OBJECTIVE: To evaluate the gender differences on the short-term outcomes of patients with acute myocardial infarction in the real world. METHODS: A total of 471 consecutive patients [male 368(78.1%) and female 103(21.9%)] with acute myocardial infarction <72 hours in cardiac care unit were included. The clinical data, death and major adverse cardiac and cerebrovascular events at 30 days post hospitalization were analyzed. RESULTS: Female patients were older (66.8 ± 10.1 vs. 56.9 ± 12.0, P < 0.001), TIMI score (5.1 ± 2.3 vs. 3.9 ± 2.1, P < 0.001) and GRACE score (162 ± 39 vs. 142 ± 35, P < 0.001) in female patients were higher than in male patients.
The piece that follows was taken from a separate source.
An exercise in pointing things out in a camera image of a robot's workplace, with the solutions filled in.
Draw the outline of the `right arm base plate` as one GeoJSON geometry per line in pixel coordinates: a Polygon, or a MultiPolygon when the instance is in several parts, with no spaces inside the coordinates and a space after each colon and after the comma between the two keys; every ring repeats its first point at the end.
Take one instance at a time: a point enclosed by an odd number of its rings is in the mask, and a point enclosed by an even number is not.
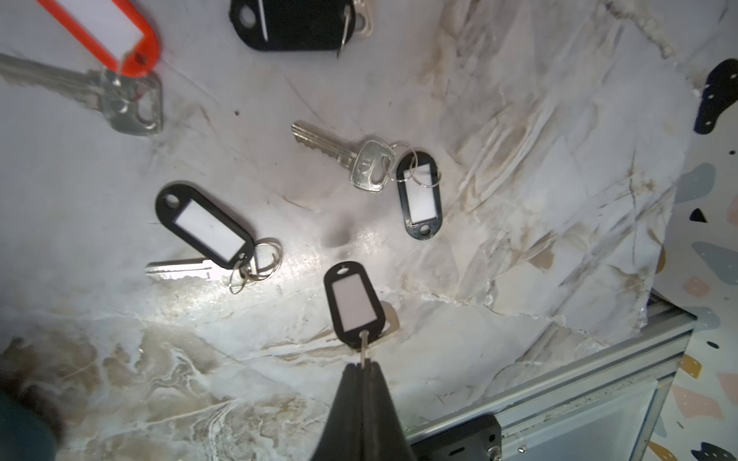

Female patients had lower proportion of stent implantation (P = 0.038) while higher percentage of complex lesions and contraindications to PCI (P = 0.015) compared to male patients. Proportion of cardiac rupture, mitral regurgitation, malignant arrhythmia, post-infarction angina pectoris, contrast-induced nephropathy and minor gastrointestinal bleeding were also higher in female patients tan in male patients (P < 0.05). Thirty-day mortality was significantly higher in female patients than in male patients [5.8% (6/103) vs. 1.9% (7/368), P = 0.032], MACCE [10.7% (11/103) vs. 5.4% (20/368), P = 0.058] also tended to be higher in female patients than in male patients. Multi-logistic regression analysis showed that female gender was not an independent predictor for thirty-day mortality (P = 0.141) or MACCE (P = 0.426) while systolic blood pressure (OR = 1.072, 95%CI:1.016-1.130, P = 0.010) and pericardial effusion after myocardial infarction (OR = 40.518, 95%CI:1.098-1495.702, P = 0.044) were independent predictors for thirty-day mortality while systolic blood pressure (OR = 1.027, 95%CI:1.002-1.052, P = 0.036) and left ventricular ejection fraction (OR = 1.108, 95%CI:1.032-1.190, P = 0.005) were independent predictors for MACCE. CONCLUSIONS: Female gender itself is not an independent predictor for thirty-day mortality and MACCE despite poorer clinical characteristics, higher incidence of complications, and worse prognosis in female patients.